Copy out each line of the listing that has the word "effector" in it.

BEGIN Data extract

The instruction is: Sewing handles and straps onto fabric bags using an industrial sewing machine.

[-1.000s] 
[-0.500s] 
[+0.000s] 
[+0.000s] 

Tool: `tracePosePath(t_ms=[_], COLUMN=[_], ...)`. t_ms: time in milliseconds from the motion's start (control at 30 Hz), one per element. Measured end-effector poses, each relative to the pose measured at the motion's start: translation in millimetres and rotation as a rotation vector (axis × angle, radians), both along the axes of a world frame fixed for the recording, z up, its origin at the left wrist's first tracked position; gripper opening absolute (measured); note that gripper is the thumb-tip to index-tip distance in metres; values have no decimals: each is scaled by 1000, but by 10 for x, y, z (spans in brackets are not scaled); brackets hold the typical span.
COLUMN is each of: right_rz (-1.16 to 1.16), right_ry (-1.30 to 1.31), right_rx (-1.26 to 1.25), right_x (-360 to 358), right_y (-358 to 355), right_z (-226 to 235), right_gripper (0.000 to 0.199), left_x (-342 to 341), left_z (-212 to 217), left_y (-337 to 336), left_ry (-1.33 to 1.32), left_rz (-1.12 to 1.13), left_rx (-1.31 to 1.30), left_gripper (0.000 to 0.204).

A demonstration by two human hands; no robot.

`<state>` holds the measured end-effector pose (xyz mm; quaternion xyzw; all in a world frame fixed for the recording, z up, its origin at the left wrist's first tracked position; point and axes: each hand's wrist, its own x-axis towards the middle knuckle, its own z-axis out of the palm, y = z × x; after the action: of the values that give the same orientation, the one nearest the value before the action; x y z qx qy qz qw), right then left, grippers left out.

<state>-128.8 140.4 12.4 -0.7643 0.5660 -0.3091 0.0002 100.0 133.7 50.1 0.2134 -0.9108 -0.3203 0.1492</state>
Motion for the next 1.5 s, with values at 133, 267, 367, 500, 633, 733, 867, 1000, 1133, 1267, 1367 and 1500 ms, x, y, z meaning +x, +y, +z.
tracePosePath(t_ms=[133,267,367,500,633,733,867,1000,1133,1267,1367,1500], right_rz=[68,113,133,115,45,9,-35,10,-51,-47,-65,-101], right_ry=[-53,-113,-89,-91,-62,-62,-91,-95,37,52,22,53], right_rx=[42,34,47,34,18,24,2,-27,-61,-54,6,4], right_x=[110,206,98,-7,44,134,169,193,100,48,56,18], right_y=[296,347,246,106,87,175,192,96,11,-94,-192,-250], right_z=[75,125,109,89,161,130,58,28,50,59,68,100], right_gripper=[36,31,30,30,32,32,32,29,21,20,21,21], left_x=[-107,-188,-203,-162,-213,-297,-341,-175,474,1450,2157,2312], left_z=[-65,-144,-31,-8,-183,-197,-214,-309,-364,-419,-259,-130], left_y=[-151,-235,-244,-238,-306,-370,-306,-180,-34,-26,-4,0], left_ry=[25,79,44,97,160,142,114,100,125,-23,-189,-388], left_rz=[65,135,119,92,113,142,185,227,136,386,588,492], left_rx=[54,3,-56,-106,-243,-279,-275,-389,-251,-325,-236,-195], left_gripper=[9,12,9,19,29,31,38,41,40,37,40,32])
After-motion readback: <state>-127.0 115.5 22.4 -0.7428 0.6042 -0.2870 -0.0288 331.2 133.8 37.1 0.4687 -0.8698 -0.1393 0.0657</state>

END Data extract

▶ Answer below
Tool: `tracePosePath(t_ms=[_], COLUMN=[_], ...)`. t_ms: time in milliseconds from the motion's start (control at 30 Hz), one per element. Measured end-effector poses, each relative to the pose measured at the motion's start: translation in millimetres and rotation as a rotation vector (axis × angle, radians), both along the axes of a world frame fixed for the recording, z up, its origin at the left wrist's first tracked position; gripper opening absolute (measured); note that gripper is the thumb-tip to index-tip distance in metres; values have no decimals: each is scaled by 1000, but by 10 for x, y, z (spans in brackets are not scaled); brackets hold the typical span.
`<state>` holds the measured end-effector pose (xyz mm; quaternion xyzw; all in a world frame fixed for the recording, z up, its origin at the left wrist's first tracked position; point and axes: each hand's wrist, its own x-axis towards the middle knuckle, its own z-axis out of the palm, y = z × x; after the action: of the values that give the same orientation, the one nearest the value before the action; x y z qx qy qz qw), right then left, grippers left out.

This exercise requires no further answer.